▶ **Task brief**
Quote exactly and only this range of lines in the data below: the line that holds "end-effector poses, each" to the line that holds "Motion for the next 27", both included.

(Dataset excerpts)
########
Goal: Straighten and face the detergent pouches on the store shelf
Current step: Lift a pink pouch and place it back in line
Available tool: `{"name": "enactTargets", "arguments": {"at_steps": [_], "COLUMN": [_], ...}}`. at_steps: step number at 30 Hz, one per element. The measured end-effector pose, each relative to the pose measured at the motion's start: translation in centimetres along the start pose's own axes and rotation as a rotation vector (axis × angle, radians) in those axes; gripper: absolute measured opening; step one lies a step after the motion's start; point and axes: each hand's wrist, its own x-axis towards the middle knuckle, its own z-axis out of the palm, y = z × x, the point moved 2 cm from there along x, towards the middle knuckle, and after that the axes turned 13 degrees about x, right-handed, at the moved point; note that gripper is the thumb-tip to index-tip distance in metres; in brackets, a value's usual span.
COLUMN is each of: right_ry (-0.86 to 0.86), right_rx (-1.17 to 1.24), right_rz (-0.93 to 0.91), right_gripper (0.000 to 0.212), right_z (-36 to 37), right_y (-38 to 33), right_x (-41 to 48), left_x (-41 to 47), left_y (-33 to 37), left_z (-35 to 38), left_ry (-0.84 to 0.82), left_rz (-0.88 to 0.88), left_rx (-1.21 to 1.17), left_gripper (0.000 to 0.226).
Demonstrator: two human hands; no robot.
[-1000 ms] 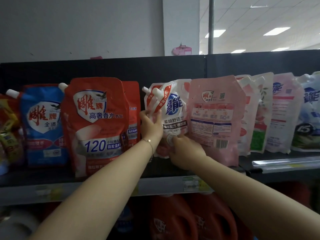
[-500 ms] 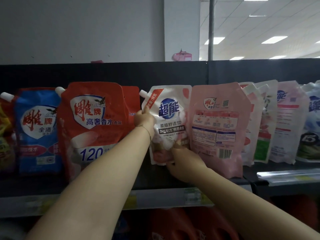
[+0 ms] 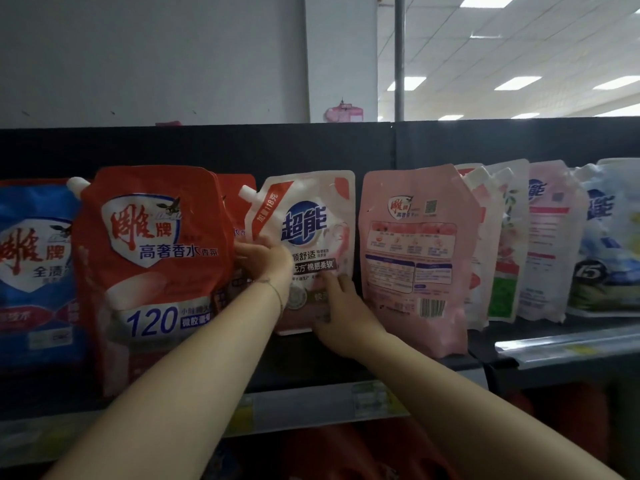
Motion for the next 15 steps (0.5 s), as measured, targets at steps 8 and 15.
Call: {"name": "enactTargets", "arguments": {"at_steps": [8,15], "right_ry": [-0.081,-0.074], "right_rx": [-0.033,-0.042], "right_rz": [0.120,0.107], "right_gripper": [0.091,0.092], "right_z": [0.9,1.2], "right_y": [1.6,2.0], "right_x": [0.5,0.7], "left_x": [-2.4,-2.4], "left_y": [-5.6,-6.9], "left_z": [-0.4,-0.9], "left_ry": [-0.192,-0.275], "left_rz": [0.282,0.244], "left_rx": [0.403,0.486], "left_gripper": [0.085,0.076]}}
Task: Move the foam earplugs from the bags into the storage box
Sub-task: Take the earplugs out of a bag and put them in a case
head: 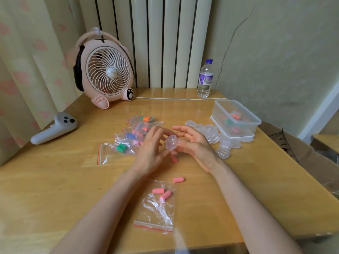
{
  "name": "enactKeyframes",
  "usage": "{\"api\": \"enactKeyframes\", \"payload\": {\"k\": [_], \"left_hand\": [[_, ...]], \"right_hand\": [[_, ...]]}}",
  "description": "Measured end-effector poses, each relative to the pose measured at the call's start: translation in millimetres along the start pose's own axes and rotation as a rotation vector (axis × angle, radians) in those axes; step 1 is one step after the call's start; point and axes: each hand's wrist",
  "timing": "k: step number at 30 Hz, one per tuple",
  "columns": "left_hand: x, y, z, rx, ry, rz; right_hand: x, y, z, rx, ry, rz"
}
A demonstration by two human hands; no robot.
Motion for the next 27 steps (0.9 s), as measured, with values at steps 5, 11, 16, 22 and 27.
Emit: {"api": "enactKeyframes", "payload": {"k": [5, 11, 16, 22, 27], "left_hand": [[-1.7, -0.2, 0.2, -0.024, -0.049, -0.058], [0.7, 4.9, -1.5, -0.032, -0.101, -0.056], [1.9, 4.1, 0.3, -0.030, -0.042, -0.018], [2.8, 5.1, -1.0, -0.061, -0.082, -0.108], [1.8, 6.6, -2.9, -0.009, -0.029, -0.090]], "right_hand": [[0.6, 0.2, -0.5, 0.023, -0.033, -0.061], [-0.5, -0.7, 0.9, 0.021, -0.045, -0.011], [0.8, -2.9, 0.4, -0.021, -0.041, 0.008], [-1.2, 0.1, 1.1, -0.026, -0.057, 0.053], [-1.9, -3.7, 2.1, -0.016, -0.047, 0.098]]}}
Point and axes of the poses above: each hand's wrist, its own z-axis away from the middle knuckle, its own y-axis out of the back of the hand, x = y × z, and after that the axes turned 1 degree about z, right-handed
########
▶ **Result for this exercise**
  "description": "Measured end-effector poses, each relative to the pose measured at the call's start: translation in millimetres along the start pose's own axes and rotation as a rotation vector (axis × angle, radians) in those axes; step 1 is one step after the call's start; point and axes: each hand's wrist",
  "timing": "k: step number at 30 Hz, one per tuple",
  "columns": "left_hand: x, y, z, rx, ry, rz; right_hand: x, y, z, rx, ry, rz"
}
A demonstration by two human hands; no robot.
Motion for the next 27 steps (0.9 s), as measured, with values at steps 5, 11, 16, 22 and 27.

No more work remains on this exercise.